Exercise
Restate each record word for word, omitting whatever pictures it holds.

Data excerpts
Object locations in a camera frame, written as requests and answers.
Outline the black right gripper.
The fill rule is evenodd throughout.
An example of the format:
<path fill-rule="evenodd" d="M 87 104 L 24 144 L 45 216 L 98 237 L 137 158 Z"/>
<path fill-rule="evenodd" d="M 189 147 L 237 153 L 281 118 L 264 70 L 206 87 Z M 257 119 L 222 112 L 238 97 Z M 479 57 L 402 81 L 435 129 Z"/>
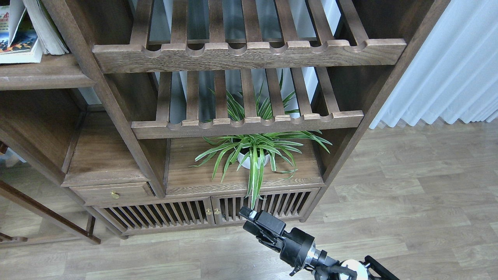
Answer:
<path fill-rule="evenodd" d="M 279 253 L 279 257 L 295 270 L 310 266 L 315 257 L 314 237 L 298 228 L 286 232 L 286 223 L 260 210 L 242 206 L 240 216 L 245 218 L 243 229 L 254 235 L 264 246 Z"/>

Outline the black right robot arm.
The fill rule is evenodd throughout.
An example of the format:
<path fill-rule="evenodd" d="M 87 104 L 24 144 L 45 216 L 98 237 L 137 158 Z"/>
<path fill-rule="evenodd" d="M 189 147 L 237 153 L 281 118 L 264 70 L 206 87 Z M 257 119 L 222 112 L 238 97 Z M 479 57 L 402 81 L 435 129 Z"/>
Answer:
<path fill-rule="evenodd" d="M 266 211 L 242 206 L 239 214 L 246 218 L 243 229 L 259 243 L 279 253 L 279 258 L 293 267 L 290 276 L 306 270 L 315 280 L 397 280 L 398 278 L 371 256 L 364 260 L 333 259 L 325 250 L 316 248 L 315 237 L 298 229 L 286 232 L 285 222 Z"/>

Solution
Object locations in a camera frame, written as requests and answers.
Outline the black right gripper.
The fill rule is evenodd throughout.
An example of the format:
<path fill-rule="evenodd" d="M 87 104 L 24 144 L 45 216 L 98 237 L 137 158 Z"/>
<path fill-rule="evenodd" d="M 189 147 L 237 153 L 281 118 L 264 70 L 206 87 Z M 257 119 L 222 112 L 238 97 Z M 479 57 L 402 81 L 435 129 Z"/>
Answer:
<path fill-rule="evenodd" d="M 279 253 L 279 257 L 295 270 L 310 266 L 315 257 L 314 237 L 298 228 L 286 232 L 286 223 L 260 210 L 242 206 L 240 216 L 245 218 L 243 229 L 254 235 L 264 246 Z"/>

Outline the black right robot arm.
The fill rule is evenodd throughout.
An example of the format:
<path fill-rule="evenodd" d="M 87 104 L 24 144 L 45 216 L 98 237 L 137 158 Z"/>
<path fill-rule="evenodd" d="M 189 147 L 237 153 L 281 118 L 264 70 L 206 87 Z M 257 119 L 222 112 L 238 97 Z M 479 57 L 402 81 L 435 129 Z"/>
Answer:
<path fill-rule="evenodd" d="M 266 211 L 242 206 L 239 214 L 246 218 L 243 229 L 259 243 L 279 253 L 279 258 L 293 267 L 290 276 L 306 270 L 315 280 L 397 280 L 398 278 L 371 256 L 364 260 L 333 259 L 325 250 L 316 248 L 315 237 L 298 229 L 286 232 L 285 222 Z"/>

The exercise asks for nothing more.